Mr. D. Andrews: It is funny that the Senator should raise this point, because I raised this very point with the people who came to me with this Bill in the first instance and I was assured by them that, in fact, the Bill is watertight in regard to the point the Senator has raised. As I have already mentioned, there is, in fact a constitutional presumption in relation to post-1937 statutes, that the court will act in accordance with constitutional justice. They would not award costs, for example, in the absence of, as the Senator said, a body corporate or a person.

Mr. Alexis FitzGerald: This is not a court.

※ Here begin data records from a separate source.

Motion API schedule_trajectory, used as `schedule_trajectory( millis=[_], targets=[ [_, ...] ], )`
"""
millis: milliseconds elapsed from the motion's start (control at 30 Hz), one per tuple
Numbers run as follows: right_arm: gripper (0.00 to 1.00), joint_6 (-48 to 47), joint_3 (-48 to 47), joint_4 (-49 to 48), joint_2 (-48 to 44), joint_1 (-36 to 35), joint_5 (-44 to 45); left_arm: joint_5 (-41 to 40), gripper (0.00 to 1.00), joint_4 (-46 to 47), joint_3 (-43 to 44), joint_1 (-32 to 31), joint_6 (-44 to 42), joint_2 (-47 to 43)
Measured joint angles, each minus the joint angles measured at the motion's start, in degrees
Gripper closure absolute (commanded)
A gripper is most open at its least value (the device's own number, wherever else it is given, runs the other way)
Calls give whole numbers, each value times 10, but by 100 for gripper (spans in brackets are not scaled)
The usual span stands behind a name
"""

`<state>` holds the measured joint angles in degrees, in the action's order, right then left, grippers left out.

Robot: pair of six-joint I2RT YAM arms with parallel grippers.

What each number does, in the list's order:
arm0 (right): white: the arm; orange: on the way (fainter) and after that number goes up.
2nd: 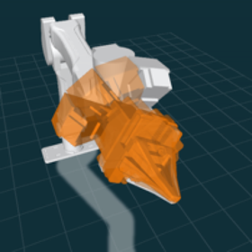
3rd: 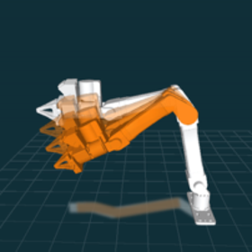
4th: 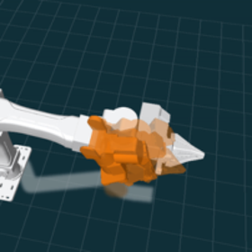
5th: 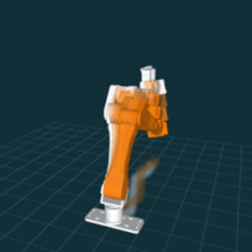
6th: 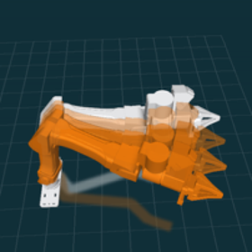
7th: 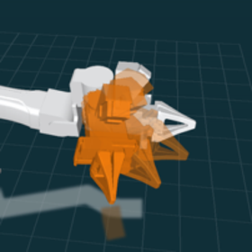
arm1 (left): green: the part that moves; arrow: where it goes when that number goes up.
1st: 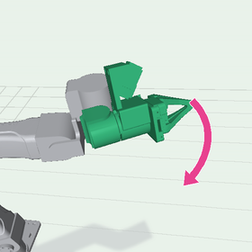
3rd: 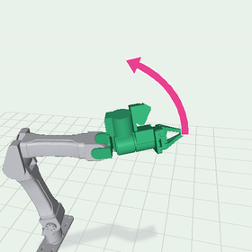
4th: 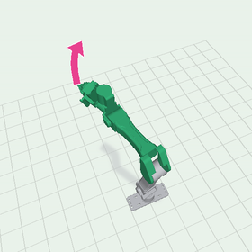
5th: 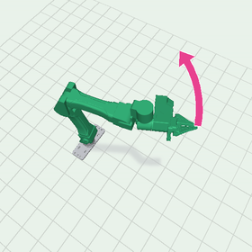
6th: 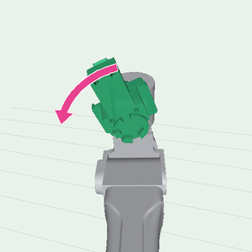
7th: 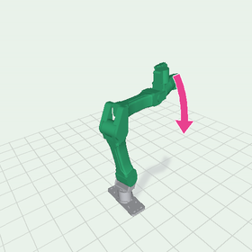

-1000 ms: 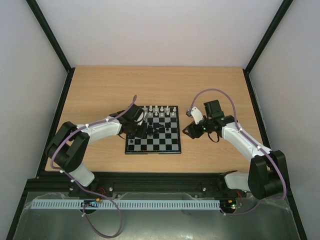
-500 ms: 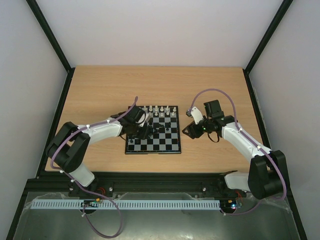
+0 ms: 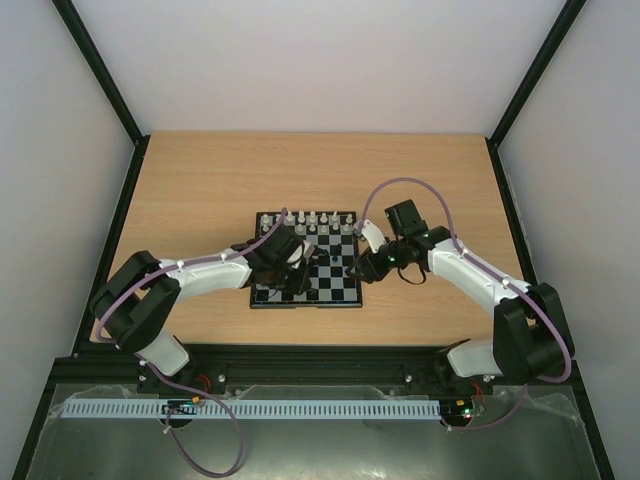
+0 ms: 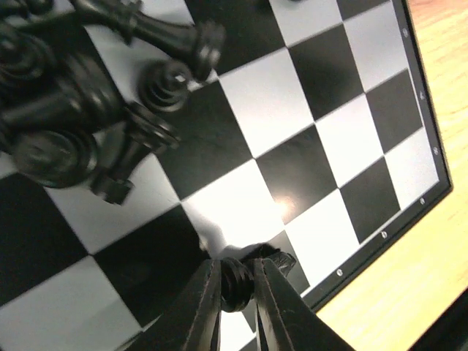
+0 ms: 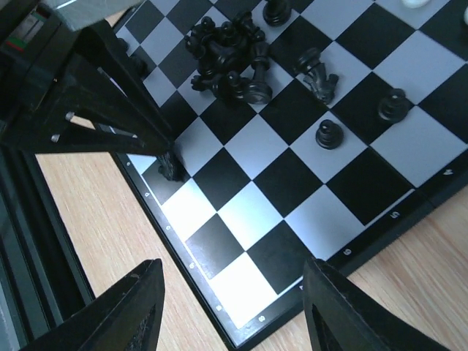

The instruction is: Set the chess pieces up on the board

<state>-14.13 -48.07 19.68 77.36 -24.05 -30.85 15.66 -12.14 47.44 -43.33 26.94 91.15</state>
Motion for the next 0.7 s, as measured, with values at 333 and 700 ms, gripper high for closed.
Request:
schedule_trajectory(
  millis=[333, 700],
  targets=[
    [45, 4, 1, 0, 2, -12, 14, -9, 64, -15, -7, -24, 21, -23],
    [44, 4, 11, 0, -51, -12, 33, -45, 57, -6, 5, -41, -67, -45]
  ],
)
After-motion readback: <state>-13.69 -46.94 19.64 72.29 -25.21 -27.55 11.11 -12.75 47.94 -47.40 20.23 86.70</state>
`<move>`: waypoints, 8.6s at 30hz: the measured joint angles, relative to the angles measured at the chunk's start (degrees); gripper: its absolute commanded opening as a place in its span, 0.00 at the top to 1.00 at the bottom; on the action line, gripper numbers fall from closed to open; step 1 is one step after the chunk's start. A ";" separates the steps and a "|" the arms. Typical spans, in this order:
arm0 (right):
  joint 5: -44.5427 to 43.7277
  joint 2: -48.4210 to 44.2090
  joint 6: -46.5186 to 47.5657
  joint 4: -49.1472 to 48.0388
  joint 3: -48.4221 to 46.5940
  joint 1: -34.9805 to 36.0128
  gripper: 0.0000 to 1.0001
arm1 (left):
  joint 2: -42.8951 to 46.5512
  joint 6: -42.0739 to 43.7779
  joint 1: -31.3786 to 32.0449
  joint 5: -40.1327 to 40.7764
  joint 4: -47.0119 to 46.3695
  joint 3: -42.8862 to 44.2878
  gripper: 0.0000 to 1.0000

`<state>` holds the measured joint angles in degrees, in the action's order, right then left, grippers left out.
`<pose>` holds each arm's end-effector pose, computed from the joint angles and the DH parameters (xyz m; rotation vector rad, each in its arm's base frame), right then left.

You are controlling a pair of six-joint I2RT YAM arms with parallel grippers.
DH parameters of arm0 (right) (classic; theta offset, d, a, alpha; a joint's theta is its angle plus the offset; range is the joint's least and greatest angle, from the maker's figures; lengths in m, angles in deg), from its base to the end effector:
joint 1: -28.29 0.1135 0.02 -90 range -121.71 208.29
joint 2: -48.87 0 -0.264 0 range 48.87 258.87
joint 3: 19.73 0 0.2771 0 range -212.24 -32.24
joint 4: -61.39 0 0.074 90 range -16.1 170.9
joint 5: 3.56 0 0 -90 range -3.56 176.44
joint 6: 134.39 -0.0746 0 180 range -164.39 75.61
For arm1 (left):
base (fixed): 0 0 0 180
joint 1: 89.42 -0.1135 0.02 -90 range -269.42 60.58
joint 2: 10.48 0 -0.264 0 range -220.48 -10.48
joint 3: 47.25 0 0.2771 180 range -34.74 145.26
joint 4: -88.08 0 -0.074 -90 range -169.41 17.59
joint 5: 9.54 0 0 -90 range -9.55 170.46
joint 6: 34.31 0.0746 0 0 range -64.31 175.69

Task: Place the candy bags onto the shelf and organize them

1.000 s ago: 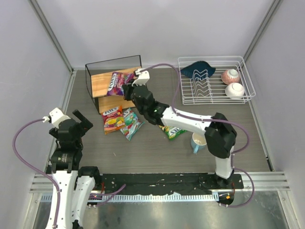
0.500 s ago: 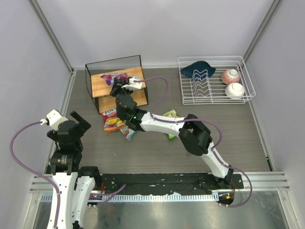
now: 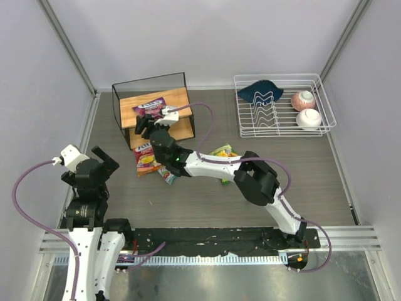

Mr. D. Andrews: I appreciate that, but there is the presumption that they will act in the manner I have outlined. I might also remind the Senator that, whilst he makes the point about the costs and the awarding of costs, the question of costs arises in the 1979 Bill and there is no mention whatever of it in the 1921 Act. All I can do is express the view that I raised the same point and that, having raised it, I had to be [72] satisfied on it. The information and explanations I received were as I have articulated in my Second Stage speech. I accept full responsibility and I will be the first to apologise to the Senator if the situation occurs which he envisages. I do not think the exta words are necessary.

Mr. Alexis FitzGerald: I hope the Minister is right.

Mr. D. Andrews: I hope I am right also.

Question put and agreed to.

Section 7 agreed to.

Title agreed to.

Bill reported with amendments, received for final consideration and passed.